Insect protein for dogs, honestly
by Ben, co-founder

We make insect-protein dog food, so read this with that in mind - and notice what we're not claiming. Insect protein isn't magic. It's useful for one very specific, very common problem, and the reasons are boringly logical.
The novelty argument
Food allergy needs acquaintance - the immune system reacts to proteins it already knows. The everyday meats top the allergen tables precisely because they're everyday. An insect protein sidesteps the whole history: almost no dog in Britain has an immune system with a file on black soldier fly larvae. That's what makes it a genuinely novel protein for an elimination trial, and a sensible everyday choice for a dog with a delicate relationship with meat.

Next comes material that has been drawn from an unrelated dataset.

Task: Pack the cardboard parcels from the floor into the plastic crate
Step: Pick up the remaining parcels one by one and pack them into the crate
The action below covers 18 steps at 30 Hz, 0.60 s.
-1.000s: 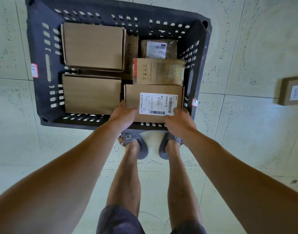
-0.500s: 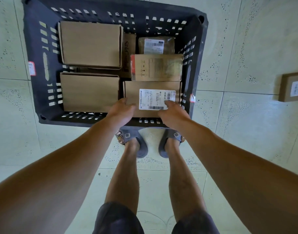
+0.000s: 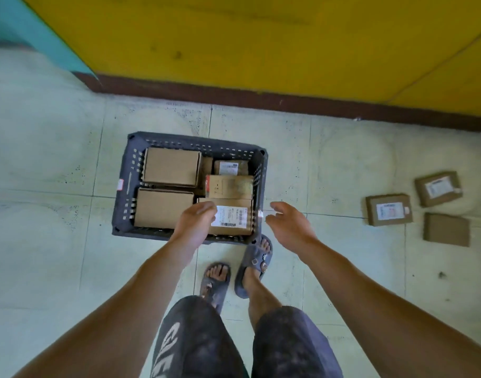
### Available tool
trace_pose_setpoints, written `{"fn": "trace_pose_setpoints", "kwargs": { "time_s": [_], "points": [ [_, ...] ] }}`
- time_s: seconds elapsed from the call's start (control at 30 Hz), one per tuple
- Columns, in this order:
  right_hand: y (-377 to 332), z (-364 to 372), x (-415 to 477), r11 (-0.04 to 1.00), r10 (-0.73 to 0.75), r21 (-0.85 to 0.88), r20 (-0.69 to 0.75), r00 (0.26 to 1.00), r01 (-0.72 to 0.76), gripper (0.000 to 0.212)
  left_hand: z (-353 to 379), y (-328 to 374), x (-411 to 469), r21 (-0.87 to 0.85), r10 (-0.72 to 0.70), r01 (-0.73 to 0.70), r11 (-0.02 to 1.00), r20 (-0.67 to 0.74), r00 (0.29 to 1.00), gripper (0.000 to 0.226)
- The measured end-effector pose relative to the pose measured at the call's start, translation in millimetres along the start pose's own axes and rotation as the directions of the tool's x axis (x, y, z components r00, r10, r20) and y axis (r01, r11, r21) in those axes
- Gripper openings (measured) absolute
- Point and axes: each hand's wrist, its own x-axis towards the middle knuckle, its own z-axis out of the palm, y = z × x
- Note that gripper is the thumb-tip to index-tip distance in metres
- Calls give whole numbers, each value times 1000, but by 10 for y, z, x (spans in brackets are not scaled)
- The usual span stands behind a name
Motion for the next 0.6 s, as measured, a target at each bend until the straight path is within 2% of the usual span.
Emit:
{"fn": "trace_pose_setpoints", "kwargs": {
  "time_s": [0.13,0.27,0.37,0.47,0.6],
  "points": [
    [-64,-442,-793,995,-33,88,-125,992,45,50,79,345,-729,-101,65,-58,993,70,995,18],
    [76,-736,-1576,978,-3,199,-289,957,63,49,267,686,-1328,-42,187,-183,982,154,970,15],
    [330,-913,-2055,962,40,267,-359,932,61,47,549,905,-1661,-8,248,-253,967,232,941,27],
    [692,-1111,-2447,933,106,356,-422,900,57,47,943,1019,-1979,76,299,-337,939,308,903,28],
    [1332,-1393,-2849,879,178,469,-485,856,83,24,1665,1022,-2375,176,325,-431,885,429,843,31]
  ]
}}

The nutrition, without the hype
Black soldier fly larvae are a complete protein - all ten essential amino acids dogs need - with a fat profile rich in lauric acid and a decent mineral package. Dogs digest it well in feeding studies. It's not nutritionally superior to good chicken; it's nutritionally comparable, which is exactly the point. You're not trading nutrition for novelty.
Complete protein
All ten essential amino acids a dog needs - the same box good chicken ticks, from a source their immune system has never met.
Good fats
Naturally rich in lauric acid, plus a sensible mineral package. Digested well in feeding trials.
Genuinely novel
Almost no UK dog has been sensitised to insect protein - which is what makes it usable for an elimination trial.
Light on the planet
A fraction of the land, water and feed of livestock. True, but not the reason to switch a scratching dog.
What matters as much as the insect is what surrounds it. A novel protein in a bag of derivatives and flavourings solves nothing - the value is a single named protein (ours is dried insect, 27%, top of the list) in a short recipe you can actually audit.
The caveats we'd rather tell you ourselves
- Cross-reactivity is possible. Insects, dust mites and shellfish are distant cousins, and lab studies show their proteins can look similar to an immune system. If your dog has a confirmed dust-mite or shellfish allergy, mention it to your vet before an insect trial.
- Novel only stays novel once. If insect protein doesn't help and you later need a fresh novel protein for a prescription trial, insect is now off that list. Worth running any trial properly the first time.
- It's not a treatment. If your dog's itch is driven by pollens or fleas, no change of protein will fix it. The food only helps when food was the problem - which is the honest reason our trial guides exist.
And yes, the sustainability maths is genuinely good - insects need a fraction of the land, water and feed of livestock. We just don't lead with it, because nobody switched dog food to save the planet while their dog was chewing its paws at 2am.